2. One-sixteenth (1/16) of the total number of shares subject to the restricted stock unit awards shall vest at the end of each three full calendar months following the date of this action, provided that such recipient is still employed by the corporation on such dates.
3. Represents shares that were withheld to satisfy tax withholding obligations upon vesting of restricted stock units. This does not represent a sale by the Reporting Person.
4. The amount reported includes shares subject to unvested restricted stock units.
Remarks:
/s/Chris Siu, Attorney-in-Fact07/02/2026
** Signature of Reporting PersonDate
Reminder: Report on a separate line for each class of securities beneficially owned directly or indirectly.
* If the form is filed by more than one reporting person, see Instruction 4 (b)(v).
** Intentional misstatements or omissions of facts constitute Federal Criminal Violations See 18 U.S.C. 1001 and 15 U.S.C. 78ff(a).
Note: File three copies of this Form, one of which must be manually signed. If space is insufficient, see Instruction 6 for procedure.
Persons who respond to the collection of information contained in this form are not required to respond unless the form displays a currently valid OMB Number.
* Form 4: SEC 1474 (03-26)

FAQ

What insider transactions did AEHR EVP Alberto Salamone report on this Form 4?

Alberto Salamone reported stock awards and tax withholding. He received grants of 1,978 and 4,048 AEHR common shares as restricted stock unit awards, and 1,453 and 556 shares were withheld to cover tax obligations tied to those vestings.

Were any of Alberto Salamone’s AEHR stock transactions open-market sales?

No open-market sales were reported.
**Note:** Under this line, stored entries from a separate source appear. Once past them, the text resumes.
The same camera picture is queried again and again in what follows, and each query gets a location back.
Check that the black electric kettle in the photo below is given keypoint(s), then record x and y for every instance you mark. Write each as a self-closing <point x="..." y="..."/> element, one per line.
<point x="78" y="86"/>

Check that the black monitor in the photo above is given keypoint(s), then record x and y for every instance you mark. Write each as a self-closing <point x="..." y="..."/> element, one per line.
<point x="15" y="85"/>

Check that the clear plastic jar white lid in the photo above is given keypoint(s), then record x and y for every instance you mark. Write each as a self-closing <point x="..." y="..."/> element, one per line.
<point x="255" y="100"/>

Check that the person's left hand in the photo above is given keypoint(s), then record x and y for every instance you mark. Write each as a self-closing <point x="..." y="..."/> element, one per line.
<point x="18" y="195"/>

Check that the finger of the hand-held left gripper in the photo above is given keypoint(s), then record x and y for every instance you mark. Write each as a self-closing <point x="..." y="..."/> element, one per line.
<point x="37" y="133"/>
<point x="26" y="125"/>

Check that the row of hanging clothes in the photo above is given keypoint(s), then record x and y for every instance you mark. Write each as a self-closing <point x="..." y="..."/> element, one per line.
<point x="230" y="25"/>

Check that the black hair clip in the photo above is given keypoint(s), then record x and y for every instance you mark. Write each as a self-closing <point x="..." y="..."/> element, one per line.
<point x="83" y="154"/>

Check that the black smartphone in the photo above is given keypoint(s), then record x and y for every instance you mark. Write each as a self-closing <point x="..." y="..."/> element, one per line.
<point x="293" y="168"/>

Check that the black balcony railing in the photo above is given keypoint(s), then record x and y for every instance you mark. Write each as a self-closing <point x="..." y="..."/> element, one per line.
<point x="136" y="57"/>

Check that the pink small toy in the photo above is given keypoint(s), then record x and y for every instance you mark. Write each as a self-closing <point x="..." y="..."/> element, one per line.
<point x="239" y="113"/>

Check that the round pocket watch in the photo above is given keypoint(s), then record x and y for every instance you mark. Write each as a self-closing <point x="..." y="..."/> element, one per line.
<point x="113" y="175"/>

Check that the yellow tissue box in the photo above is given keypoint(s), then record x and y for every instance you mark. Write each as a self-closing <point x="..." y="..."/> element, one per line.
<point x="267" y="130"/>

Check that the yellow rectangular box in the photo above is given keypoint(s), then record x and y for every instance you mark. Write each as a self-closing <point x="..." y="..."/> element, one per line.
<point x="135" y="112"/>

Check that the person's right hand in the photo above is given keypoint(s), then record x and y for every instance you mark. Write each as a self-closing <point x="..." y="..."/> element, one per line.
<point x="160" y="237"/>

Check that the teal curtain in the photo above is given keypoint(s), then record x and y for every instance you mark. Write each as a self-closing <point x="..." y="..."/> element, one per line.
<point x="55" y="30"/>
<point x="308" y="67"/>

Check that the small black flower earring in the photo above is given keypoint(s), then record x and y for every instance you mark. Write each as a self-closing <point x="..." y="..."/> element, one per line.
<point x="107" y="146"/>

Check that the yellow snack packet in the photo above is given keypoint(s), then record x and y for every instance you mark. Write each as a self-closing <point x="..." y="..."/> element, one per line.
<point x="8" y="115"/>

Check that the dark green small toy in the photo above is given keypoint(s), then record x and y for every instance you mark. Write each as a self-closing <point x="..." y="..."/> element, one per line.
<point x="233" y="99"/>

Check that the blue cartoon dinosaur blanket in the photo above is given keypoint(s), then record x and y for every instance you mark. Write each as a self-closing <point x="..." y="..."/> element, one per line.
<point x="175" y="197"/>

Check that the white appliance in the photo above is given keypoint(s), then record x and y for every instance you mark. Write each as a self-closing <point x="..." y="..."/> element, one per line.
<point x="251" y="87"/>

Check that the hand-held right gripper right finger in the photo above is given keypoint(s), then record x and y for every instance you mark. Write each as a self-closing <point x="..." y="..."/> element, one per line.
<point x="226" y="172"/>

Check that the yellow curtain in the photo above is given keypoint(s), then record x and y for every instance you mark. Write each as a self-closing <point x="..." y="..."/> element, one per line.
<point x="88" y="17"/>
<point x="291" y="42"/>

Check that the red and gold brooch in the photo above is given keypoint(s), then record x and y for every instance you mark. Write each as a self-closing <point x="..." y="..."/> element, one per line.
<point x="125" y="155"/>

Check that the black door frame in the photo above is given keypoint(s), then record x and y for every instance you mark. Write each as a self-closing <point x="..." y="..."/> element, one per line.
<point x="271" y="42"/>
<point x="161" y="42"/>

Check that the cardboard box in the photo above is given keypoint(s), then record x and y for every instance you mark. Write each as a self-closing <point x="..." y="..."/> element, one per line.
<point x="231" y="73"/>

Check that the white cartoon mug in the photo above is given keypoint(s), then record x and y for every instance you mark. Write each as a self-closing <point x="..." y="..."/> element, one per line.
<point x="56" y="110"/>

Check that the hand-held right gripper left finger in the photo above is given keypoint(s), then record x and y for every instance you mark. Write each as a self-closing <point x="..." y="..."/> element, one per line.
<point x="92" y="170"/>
The filing states that 1,453 and 556 shares were withheld to satisfy tax withholding obligations upon RSU vesting, and explicitly notes this does not represent a sale by the reporting person.

How many AEHR shares does Alberto Salamone hold after these transactions?

Salamone holds 51,838 AEHR shares directly after the transactions. The disclosure also notes that this amount includes shares subject to unvested restricted stock units, reflecting both vested and unvested equity awards.

What type of equity awards did Alberto Salamone receive from AEHR Test Systems?

He received restricted stock unit awards, including performance-based RSUs. One footnote specifies the shares were issued upon vesting of performance-based RSUs, and another explains the time-based RSUs vest in equal installments over multiple three-month periods.

What is the vesting schedule for Alberto Salamone’s AEHR restricted stock units?

The RSUs vest in sixteen equal quarterly installments. One-sixteenth of the total shares under the restricted stock unit awards vests at the end of each three full calendar months, provided he remains employed by the company on those vesting dates.

How much AEHR stock was withheld for Alberto Salamone’s tax obligations?

A total of 2,009 AEHR shares were withheld for taxes. The Form 4 reports 1,453 shares withheld at $84.425 per share and 556 shares withheld at $69.96 per share in connection with restricted stock unit vesting.